■ Problem description ■
Exactly reproduce the lines from the one holding "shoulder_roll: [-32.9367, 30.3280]" through the final line of the listing below, with both ends included and nothing else.

*** Opening of Supplied material ***

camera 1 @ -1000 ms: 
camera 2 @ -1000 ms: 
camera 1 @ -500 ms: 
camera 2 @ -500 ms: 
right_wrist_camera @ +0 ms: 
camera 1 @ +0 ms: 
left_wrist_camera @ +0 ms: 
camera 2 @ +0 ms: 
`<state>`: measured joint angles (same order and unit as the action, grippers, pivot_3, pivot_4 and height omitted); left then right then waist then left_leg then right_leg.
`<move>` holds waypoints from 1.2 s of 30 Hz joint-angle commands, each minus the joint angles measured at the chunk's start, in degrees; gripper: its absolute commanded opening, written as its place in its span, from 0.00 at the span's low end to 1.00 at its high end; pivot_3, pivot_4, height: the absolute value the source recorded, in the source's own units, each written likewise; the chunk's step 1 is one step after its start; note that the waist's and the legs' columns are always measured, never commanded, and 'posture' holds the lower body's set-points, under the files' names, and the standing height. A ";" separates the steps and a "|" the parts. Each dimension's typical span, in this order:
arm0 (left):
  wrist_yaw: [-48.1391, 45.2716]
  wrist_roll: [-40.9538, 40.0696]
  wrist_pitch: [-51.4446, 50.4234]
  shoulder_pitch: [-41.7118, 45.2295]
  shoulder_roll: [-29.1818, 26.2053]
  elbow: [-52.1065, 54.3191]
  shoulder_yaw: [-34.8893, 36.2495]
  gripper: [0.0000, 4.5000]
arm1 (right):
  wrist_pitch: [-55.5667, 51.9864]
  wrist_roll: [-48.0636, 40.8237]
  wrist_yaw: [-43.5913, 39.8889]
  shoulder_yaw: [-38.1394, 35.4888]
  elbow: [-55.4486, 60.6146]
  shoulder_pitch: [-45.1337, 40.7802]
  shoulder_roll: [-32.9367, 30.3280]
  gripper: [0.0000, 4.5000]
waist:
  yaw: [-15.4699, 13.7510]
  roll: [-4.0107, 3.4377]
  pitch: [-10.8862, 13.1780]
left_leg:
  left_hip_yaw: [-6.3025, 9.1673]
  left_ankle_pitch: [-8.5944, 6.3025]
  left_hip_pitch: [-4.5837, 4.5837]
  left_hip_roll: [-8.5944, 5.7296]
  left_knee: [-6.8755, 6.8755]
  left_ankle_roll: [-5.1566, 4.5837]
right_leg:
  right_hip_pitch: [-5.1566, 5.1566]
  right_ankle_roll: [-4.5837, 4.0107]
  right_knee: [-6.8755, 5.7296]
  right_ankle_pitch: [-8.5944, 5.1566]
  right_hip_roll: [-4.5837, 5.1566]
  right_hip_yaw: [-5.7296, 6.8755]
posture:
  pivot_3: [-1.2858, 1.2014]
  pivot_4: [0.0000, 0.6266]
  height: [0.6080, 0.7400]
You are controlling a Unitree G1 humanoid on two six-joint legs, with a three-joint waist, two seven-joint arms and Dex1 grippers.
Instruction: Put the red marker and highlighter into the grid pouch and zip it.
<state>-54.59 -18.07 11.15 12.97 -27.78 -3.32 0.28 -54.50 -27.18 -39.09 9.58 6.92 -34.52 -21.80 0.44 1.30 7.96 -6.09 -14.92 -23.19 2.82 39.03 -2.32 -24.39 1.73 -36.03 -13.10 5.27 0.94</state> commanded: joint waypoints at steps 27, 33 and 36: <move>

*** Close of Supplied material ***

■ Exercise result ■
  shoulder_roll: [-32.9367, 30.3280]
  gripper: [0.0000, 4.5000]
waist:
  yaw: [-15.4699, 13.7510]
  roll: [-4.0107, 3.4377]
  pitch: [-10.8862, 13.1780]
left_leg:
  left_hip_yaw: [-6.3025, 9.1673]
  left_ankle_pitch: [-8.5944, 6.3025]
  left_hip_pitch: [-4.5837, 4.5837]
  left_hip_roll: [-8.5944, 5.7296]
  left_knee: [-6.8755, 6.8755]
  left_ankle_roll: [-5.1566, 4.5837]
right_leg:
  right_hip_pitch: [-5.1566, 5.1566]
  right_ankle_roll: [-4.5837, 4.0107]
  right_knee: [-6.8755, 5.7296]
  right_ankle_pitch: [-8.5944, 5.1566]
  right_hip_roll: [-4.5837, 5.1566]
  right_hip_yaw: [-5.7296, 6.8755]
posture:
  pivot_3: [-1.2858, 1.2014]
  pivot_4: [0.0000, 0.6266]
  height: [0.6080, 0.7400]
You are controlling a Unitree G1 humanoid on two six-joint legs, with a three-joint waist, two seven-joint arms and Dex1 grippers.
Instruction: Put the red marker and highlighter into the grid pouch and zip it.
<state>-54.59 -18.07 11.15 12.97 -27.78 -3.32 0.28 -54.50 -27.18 -39.09 9.58 6.92 -34.52 -21.80 0.44 1.30 7.96 -6.09 -14.92 -23.19 2.82 39.03 -2.32 -24.39 1.73 -36.03 -13.10 5.27 0.94</state> commanded: joint waypoints at steps 27, 33 and 36: <move>

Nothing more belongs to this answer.